__WHAT IS REQUIRED__
In the data below, work out how many lines include the string "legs". Only the number should be given.

__SUPPLIED INFORMATION__
Segment Open

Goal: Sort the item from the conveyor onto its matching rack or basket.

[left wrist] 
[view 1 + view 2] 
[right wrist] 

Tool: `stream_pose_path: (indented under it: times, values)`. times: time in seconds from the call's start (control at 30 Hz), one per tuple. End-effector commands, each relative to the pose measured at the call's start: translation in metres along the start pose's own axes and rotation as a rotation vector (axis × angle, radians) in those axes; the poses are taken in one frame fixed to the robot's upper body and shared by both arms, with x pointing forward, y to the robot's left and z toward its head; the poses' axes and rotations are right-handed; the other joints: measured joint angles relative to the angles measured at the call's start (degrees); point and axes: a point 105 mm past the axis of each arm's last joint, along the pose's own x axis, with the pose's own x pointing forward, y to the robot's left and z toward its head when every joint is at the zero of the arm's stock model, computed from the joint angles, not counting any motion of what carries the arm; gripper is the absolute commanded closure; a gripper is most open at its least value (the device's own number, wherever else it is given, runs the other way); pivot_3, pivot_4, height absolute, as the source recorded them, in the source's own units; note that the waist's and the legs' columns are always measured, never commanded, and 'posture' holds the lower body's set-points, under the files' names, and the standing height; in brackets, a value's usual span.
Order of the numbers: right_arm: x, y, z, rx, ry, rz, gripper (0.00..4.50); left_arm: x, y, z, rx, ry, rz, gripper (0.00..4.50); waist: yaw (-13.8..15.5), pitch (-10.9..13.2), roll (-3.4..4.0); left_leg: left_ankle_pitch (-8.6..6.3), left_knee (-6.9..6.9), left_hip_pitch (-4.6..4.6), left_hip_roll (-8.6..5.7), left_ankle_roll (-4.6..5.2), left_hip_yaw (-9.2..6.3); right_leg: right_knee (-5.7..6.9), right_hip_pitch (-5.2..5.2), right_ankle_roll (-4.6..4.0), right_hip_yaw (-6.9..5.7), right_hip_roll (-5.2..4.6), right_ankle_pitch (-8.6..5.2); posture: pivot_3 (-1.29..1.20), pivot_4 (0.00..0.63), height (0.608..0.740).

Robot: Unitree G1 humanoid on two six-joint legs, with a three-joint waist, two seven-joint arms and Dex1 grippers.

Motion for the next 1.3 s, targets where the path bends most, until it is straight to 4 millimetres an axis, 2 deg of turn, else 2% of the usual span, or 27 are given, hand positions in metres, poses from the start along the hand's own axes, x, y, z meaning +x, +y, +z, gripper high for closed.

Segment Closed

__RESULT OF THIS TASK__
2